Saturday, January 8, 2011: 12:30 PM
Room 103 (Hynes Convention Center)
How can a global-history approach alter our understanding of the role of National Socialism in the 20th century? In addressing this question, this theoretical paper offers a critical appraisal of older and recent scholarship on the relationship of National Socialism to ‘modernity’. Building on modernization theory, German debates have generally determined a negative relationship between modernity and National Socialism. As the epitomy of everything anti-modern and ‘reactionary,’ Nazism has been cast as the negative foil of an optimistic modernization narrative, which is consummated with the social-democratic welfare state and parliamentary democracy. Against these historians, there is a range of thinkers – among them Foucault, Bauman, and Critical Theorists – who have posited a ‘dark side’ of modernity. For these thinkers, National Socialism is utterly modern, marking the historical expression of inherent tensions within Enlightenment thought. Most historians today work somewhere between these paradigms, granting National Socialism a certain ‘reactionary modernism’ (Jeffrey Herf).
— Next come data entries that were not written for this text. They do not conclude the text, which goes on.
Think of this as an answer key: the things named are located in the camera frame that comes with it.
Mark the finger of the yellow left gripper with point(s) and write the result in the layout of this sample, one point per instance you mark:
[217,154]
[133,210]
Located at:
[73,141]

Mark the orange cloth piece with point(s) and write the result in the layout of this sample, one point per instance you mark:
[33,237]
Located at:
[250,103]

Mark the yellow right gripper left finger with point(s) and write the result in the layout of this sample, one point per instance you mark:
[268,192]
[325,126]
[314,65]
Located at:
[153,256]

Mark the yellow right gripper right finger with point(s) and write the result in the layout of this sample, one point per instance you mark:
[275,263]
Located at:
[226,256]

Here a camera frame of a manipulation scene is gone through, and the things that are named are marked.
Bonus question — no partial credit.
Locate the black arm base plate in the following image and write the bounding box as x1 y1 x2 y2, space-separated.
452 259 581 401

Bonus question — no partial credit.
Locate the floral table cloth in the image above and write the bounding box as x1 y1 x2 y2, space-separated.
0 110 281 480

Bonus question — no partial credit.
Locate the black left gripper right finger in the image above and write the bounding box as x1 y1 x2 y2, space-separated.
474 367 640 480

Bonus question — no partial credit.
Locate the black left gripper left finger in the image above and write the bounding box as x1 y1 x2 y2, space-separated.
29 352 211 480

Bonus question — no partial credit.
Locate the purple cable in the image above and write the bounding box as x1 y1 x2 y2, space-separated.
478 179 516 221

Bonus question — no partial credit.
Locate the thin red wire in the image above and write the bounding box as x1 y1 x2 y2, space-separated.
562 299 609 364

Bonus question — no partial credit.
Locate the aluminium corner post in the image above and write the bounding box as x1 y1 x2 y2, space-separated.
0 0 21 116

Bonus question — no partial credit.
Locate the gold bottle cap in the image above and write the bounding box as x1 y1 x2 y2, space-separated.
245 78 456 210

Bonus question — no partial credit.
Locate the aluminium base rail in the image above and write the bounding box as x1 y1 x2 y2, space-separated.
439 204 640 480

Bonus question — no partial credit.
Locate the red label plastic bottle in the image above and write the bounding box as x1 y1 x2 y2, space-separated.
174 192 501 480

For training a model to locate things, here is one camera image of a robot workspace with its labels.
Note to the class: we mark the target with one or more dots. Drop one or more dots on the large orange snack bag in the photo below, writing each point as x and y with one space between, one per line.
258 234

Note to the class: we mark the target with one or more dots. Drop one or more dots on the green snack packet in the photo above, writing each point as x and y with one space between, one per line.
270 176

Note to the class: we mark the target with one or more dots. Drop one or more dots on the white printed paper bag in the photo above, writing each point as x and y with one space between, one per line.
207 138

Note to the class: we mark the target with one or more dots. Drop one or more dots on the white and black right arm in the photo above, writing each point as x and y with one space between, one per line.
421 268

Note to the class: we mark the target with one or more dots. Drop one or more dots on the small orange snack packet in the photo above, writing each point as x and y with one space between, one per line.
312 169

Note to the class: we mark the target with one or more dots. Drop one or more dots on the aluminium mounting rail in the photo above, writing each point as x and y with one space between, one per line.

Global history, the paper argues, could serve to resolve this conundrum. Admirers of National Socialism in the 1930s, especially outside the West, were not concerned with Nazism’s relationship to the Enlightenment. Instead, these commentators found appeal in the claims of National Socialists that they were superseding an apparently unsuccessful capitalist liberalism. Situating Nazism within the context of illiberal modernizing projects of the 20th century in other parts of the globe, I argue, creates a useful 'distancing effect' on the familiar narratives about Nazism. This serves to unblock new perspectives of research that place 1930s Germany in the global context of a Western-liberal world order that was acutely contested.